Abstract:Large language models (LLMs) have achieved impressive performance in a variety of natural language processing (NLP) tasks. However, when applied to long-context scenarios, they face two challenges, i.e., low computational efficiency and much redundant information. This paper introduces GMSA, a context compression framework based on the encoder-decoder architecture, which addresses these challenges by reducing input sequence length and redundant information.
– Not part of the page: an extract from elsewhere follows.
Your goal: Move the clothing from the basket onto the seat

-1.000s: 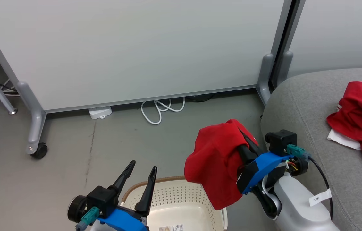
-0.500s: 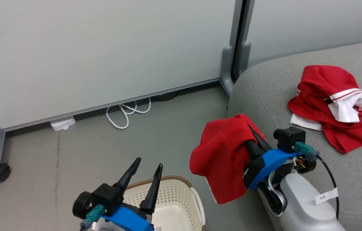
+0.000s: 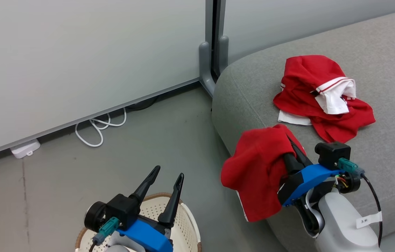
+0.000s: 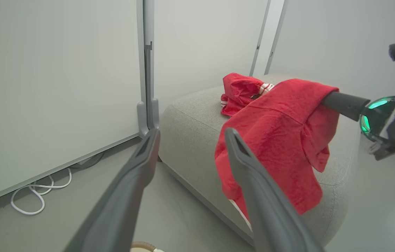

Structurally, GMSA has two key components: Group Merging and Layer Semantic Alignment (LSA). Group merging is used to effectively and efficiently extract summary vectors from the original context. Layer semantic alignment, on the other hand, aligns the high-level summary vectors with the low-level primary input semantics, thus bridging the semantic gap between different layers. In the training process, GMSA first learns soft tokens that contain complete semantics through autoencoder training. To furtherly adapt GMSA to downstream tasks, we propose Knowledge Extraction Fine-tuning (KEFT) to extract knowledge from the soft tokens for downstream tasks. We train GMSA by randomly sampling the compression rate for each sample in the dataset. Under this condition, GMSA not only significantly outperforms the traditional compression paradigm in context restoration but also achieves stable and significantly faster convergence with only a few encoder layers. In downstream question-answering (QA) tasks, GMSA can achieve approximately a 2x speedup in end-to-end inference while outperforming both the original input prompts and various state-of-the-art (SOTA) methods by a large margin.